### Information supplied:
****************************************

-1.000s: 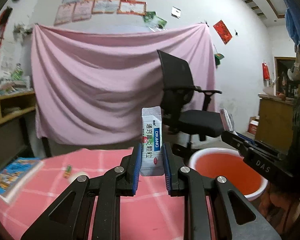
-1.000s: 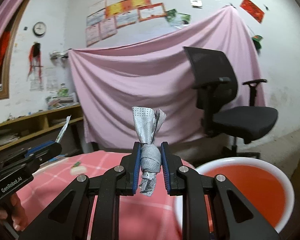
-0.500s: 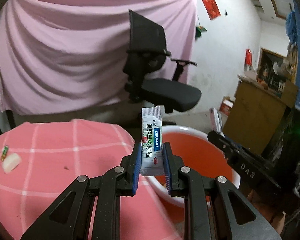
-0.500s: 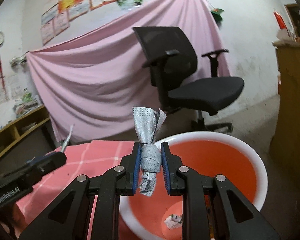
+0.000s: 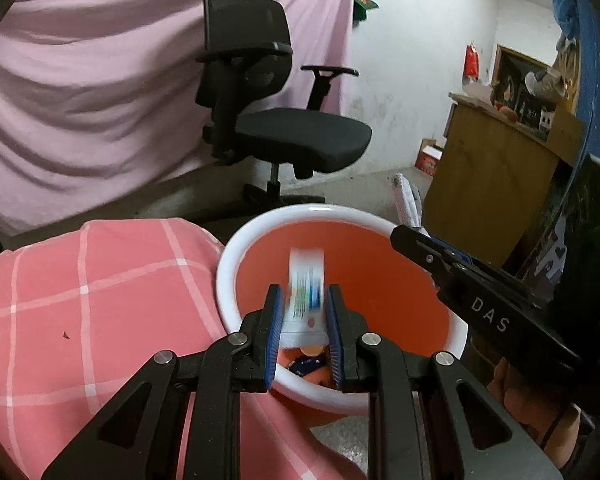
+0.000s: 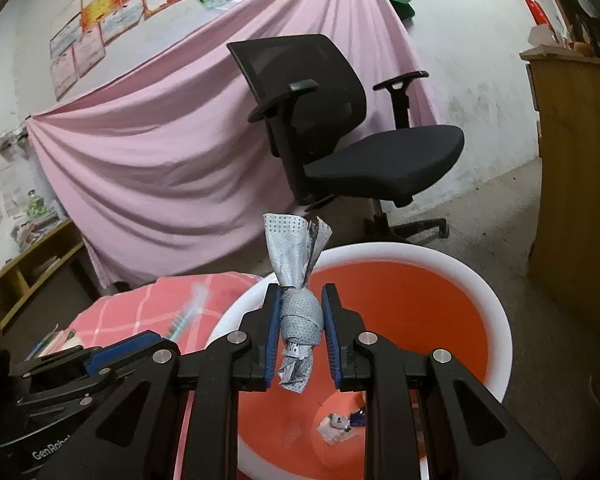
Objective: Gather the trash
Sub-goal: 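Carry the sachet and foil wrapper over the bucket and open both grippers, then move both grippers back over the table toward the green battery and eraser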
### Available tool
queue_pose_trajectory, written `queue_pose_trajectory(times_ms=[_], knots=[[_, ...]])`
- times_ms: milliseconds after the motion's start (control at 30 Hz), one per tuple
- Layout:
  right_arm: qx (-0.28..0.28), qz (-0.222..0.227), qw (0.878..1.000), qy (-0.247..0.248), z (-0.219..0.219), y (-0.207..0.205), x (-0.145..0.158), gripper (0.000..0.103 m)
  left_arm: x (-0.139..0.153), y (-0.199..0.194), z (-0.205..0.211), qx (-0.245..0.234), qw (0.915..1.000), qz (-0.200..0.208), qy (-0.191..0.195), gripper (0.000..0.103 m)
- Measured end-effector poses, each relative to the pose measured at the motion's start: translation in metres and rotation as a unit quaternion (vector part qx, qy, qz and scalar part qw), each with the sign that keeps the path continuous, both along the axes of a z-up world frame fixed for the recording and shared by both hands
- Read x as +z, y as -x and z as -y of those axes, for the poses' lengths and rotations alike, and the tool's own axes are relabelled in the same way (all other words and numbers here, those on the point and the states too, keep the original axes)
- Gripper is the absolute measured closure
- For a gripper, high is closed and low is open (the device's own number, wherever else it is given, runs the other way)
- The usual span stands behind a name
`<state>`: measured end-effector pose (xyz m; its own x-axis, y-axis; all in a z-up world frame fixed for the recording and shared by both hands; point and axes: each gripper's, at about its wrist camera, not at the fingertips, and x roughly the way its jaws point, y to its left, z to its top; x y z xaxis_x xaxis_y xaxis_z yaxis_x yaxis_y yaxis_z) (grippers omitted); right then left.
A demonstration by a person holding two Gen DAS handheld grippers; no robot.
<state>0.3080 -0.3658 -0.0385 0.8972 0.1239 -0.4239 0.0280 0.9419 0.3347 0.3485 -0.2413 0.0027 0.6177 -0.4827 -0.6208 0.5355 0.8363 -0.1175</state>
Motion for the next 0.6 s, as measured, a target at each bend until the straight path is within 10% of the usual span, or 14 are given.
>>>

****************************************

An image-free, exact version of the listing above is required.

### Written solution:
-1.000s: 
-1.000s: 
-0.500s: 
-0.500s: 
+0.000s: 
+0.000s: 
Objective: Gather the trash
Sub-goal: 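Carry the sachet and foil wrapper over the bucket and open both grippers, then move both grippers back over the table toward the green battery and eraser
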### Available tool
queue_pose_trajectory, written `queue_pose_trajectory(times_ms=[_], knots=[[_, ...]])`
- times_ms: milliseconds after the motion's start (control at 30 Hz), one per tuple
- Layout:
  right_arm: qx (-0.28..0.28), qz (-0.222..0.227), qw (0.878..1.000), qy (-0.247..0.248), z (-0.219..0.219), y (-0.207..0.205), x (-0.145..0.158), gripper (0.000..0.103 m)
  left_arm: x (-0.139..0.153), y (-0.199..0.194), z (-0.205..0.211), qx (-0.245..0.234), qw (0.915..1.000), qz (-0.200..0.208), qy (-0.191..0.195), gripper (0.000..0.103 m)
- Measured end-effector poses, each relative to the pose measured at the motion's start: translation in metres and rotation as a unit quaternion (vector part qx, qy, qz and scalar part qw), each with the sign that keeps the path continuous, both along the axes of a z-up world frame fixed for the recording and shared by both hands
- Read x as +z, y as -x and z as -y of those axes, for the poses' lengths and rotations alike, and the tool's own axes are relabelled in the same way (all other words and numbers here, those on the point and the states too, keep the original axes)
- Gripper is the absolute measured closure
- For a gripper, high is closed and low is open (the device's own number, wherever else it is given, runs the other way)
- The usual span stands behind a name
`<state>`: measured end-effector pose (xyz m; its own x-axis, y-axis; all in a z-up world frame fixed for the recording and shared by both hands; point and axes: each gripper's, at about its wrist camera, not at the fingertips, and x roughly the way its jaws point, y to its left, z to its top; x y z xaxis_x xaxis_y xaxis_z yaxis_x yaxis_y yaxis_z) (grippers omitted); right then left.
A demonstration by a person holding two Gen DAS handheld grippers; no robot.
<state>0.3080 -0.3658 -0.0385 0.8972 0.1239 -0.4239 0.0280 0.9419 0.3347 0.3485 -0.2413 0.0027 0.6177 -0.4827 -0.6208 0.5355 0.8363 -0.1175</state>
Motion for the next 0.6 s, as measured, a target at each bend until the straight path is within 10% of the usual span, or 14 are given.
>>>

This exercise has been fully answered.